▶ [TASK DESCRIPTION]:
Produce a character-for-character copy of the data below.

--

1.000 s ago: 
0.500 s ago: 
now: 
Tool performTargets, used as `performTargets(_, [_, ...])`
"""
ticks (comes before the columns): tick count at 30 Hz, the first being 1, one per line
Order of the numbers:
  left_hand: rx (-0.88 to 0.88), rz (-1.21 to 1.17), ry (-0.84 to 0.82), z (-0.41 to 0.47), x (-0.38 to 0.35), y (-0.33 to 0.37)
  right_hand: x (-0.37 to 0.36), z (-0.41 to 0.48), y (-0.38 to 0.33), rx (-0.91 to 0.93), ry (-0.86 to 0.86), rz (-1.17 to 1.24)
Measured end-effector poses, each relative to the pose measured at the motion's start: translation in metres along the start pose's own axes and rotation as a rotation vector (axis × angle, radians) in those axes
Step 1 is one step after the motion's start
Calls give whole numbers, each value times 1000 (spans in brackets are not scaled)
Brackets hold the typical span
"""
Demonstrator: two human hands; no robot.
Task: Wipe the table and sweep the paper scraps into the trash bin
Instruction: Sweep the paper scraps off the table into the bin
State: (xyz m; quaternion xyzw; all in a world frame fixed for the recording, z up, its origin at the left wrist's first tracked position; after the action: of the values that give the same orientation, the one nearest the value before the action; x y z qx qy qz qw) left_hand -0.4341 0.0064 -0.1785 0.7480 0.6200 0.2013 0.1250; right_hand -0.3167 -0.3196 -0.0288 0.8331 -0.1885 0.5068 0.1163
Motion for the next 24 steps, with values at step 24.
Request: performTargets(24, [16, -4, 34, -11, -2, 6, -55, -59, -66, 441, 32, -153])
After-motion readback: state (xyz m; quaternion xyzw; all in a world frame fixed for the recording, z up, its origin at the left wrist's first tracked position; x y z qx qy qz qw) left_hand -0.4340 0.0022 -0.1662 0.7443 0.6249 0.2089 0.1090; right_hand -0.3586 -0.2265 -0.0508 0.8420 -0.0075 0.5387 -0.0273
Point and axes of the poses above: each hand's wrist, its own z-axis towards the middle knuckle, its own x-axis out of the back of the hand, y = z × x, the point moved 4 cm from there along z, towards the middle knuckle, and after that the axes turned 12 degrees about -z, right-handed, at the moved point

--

▶ [RESPONSE AREA]:
1.000 s ago: 
0.500 s ago: 
now: 
Tool performTargets, used as `performTargets(_, [_, ...])`
"""
ticks (comes before the columns): tick count at 30 Hz, the first being 1, one per line
Order of the numbers:
  left_hand: rx (-0.88 to 0.88), rz (-1.21 to 1.17), ry (-0.84 to 0.82), z (-0.41 to 0.47), x (-0.38 to 0.35), y (-0.33 to 0.37)
  right_hand: x (-0.37 to 0.36), z (-0.41 to 0.48), y (-0.38 to 0.33), rx (-0.91 to 0.93), ry (-0.86 to 0.86), rz (-1.17 to 1.24)
Measured end-effector poses, each relative to the pose measured at the motion's start: translation in metres along the start pose's own axes and rotation as a rotation vector (axis × angle, radians) in those axes
Step 1 is one step after the motion's start
Calls give whole numbers, each value times 1000 (spans in brackets are not scaled)
Brackets hold the typical span
"""
Demonstrator: two human hands; no robot.
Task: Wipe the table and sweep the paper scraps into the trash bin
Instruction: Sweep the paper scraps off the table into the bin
State: (xyz m; quaternion xyzw; all in a world frame fixed for the recording, z up, its origin at the left wrist's first tracked position; after the action: of the values that give the same orientation, the one nearest the value before the action; x y z qx qy qz qw) left_hand -0.4341 0.0064 -0.1785 0.7480 0.6200 0.2013 0.1250; right_hand -0.3167 -0.3196 -0.0288 0.8331 -0.1885 0.5068 0.1163
Motion for the next 24 steps, with values at step 24.
Request: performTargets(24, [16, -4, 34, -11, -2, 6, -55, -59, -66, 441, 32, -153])
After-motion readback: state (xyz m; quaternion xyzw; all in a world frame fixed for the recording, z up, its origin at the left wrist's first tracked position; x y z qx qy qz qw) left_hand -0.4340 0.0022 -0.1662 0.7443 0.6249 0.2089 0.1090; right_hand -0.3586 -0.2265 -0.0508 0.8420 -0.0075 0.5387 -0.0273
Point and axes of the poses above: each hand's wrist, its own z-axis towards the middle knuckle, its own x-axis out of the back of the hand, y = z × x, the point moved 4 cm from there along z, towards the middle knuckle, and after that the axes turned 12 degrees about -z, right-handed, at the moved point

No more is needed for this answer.